We occasionally bend the definition of “sports” to take a look at video games here, and today the off-topic focus is on Atomic Games and Konami, which are making Six Days in Fallujah, a third-person shooter in which players adopt the roles of real Marines who were in the battle of Fallujah in 2004. From the LA Times:
The idea for the game… came from U.S. Marines who returned from the battle with video, photos and diaries of their experiences. Instead of dialing up Steven Spielberg to make a movie version of their stories, they turned to Atomic Games, a company in Raleigh, N.C., that makes combat simulation software for the military… “The soldiers wanted to tell their stories through a game because that’s what they grew up playing,” said John Choon, senior brand manager for the game at Konami Digital Entertainment.
One is Mike Ergo, who was in a Marine infantry battalion during the battle in [Fallujah] and is a consultant on the game. “Video games can communicate the intensity and the gravity of war to an audience who wouldn’t necessarily be watching the History Channel or reading about this in the classroom,” said Ergo, now 26 and a junior at the University of California at Berkeley. “In an age when everyone’s always online or playing games, people’s imaginations aren’t what they were, sadly.

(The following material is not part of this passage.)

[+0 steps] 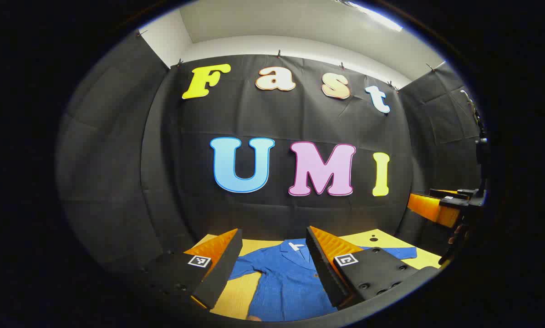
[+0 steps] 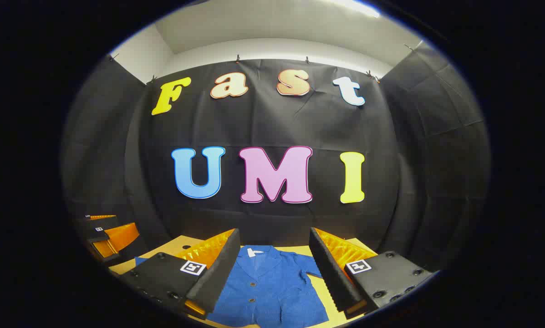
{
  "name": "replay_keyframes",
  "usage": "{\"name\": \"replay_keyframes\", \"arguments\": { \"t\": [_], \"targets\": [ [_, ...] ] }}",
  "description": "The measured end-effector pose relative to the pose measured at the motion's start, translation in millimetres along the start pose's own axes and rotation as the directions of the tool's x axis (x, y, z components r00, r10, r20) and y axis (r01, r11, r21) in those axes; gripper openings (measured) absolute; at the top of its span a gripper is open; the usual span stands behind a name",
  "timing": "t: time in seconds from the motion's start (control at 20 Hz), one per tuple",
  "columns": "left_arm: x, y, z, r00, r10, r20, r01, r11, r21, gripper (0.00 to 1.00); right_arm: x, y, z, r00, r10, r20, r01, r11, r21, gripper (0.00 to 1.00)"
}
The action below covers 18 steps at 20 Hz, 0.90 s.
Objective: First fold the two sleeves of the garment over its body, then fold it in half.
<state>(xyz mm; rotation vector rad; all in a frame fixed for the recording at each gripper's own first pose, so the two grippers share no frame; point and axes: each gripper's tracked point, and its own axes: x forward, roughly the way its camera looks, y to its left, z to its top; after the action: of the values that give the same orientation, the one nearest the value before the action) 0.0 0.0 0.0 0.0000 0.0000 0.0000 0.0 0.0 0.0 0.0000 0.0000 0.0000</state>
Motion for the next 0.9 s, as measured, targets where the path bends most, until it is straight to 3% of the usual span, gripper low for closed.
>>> {"name": "replay_keyframes", "arguments": {
  "t": [0.05, 0.25, 0.4, 0.55, 0.75, 0.8, 0.85, 0.9],
  "targets": [
    [-1.9, 0.7, 2.4, 1.0, -0.007, 0.005, 0.007, 1.0, 0.007, 0.81, -1.0, 1.4, 2.1, 1.0, -0.002, 0.002, 0.002, 1.0, 0.001, 0.96],
    [-13.3, 8.5, 7.4, 0.999, -0.026, 0.026, 0.025, 0.999, 0.024, 0.81, -11.6, 10.7, 18.6, 0.999, -0.018, 0.036, 0.018, 1.0, 0.009, 0.91],
    [-22.0, 12.7, 11.2, 0.997, -0.05, 0.051, 0.048, 0.998, 0.029, 0.81, -21.3, 18.3, 20.3, 0.999, -0.026, 0.033, 0.026, 1.0, -0.009, 1.0],
    [-27.6, 18.9, 12.6, 0.997, -0.054, 0.059, 0.053, 0.998, 0.02, 0.81, -29.9, 30.3, 21.4, 1.0, -0.019, 0.022, 0.019, 0.999, -0.029, 1.0],
    [-30.6, 21.1, 8.6, 0.997, -0.057, 0.053, 0.058, 0.998, -0.011, 0.81, -39.5, 40.6, 33.8, 0.999, -0.014, 0.051, 0.015, 1.0, -0.025, 0.91],
    [-30.2, 20.9, 6.5, 0.997, -0.056, 0.047, 0.057, 0.998, -0.014, 0.81, -41.2, 40.1, 35.5, 0.998, -0.014, 0.054, 0.016, 1.0, -0.026, 0.95],
    [-31.9, 21.4, 7.0, 0.998, -0.053, 0.046, 0.054, 0.998, -0.015, 0.81, -41.8, 38.7, 36.7, 0.998, -0.017, 0.059, 0.018, 0.999, -0.026, 0.91],
    [-32.8, 22.0, 9.5, 0.997, -0.051, 0.05, 0.052, 0.999, -0.015, 0.81, -42.9, 36.7, 39.0, 0.998, -0.021, 0.065, 0.022, 0.999, -0.024, 0.96]
  ]
}}
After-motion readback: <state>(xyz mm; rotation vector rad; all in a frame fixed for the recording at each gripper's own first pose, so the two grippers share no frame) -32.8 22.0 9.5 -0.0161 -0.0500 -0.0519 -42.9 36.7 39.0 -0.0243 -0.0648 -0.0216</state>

For this group, books may not convey the same level of intensity and chaos of war that a game can.”
I dunno. As much as I keep reading compelling essays about how video games are the next great platform for story-telling — the new wave to unseat books/movies/TV — I’m still not really comfortable with people getting entertainment from a battle where people I know (for example) lost an eye to an RPG and got shot in the arm. But then, maybe that’s just a sign I’m getting old.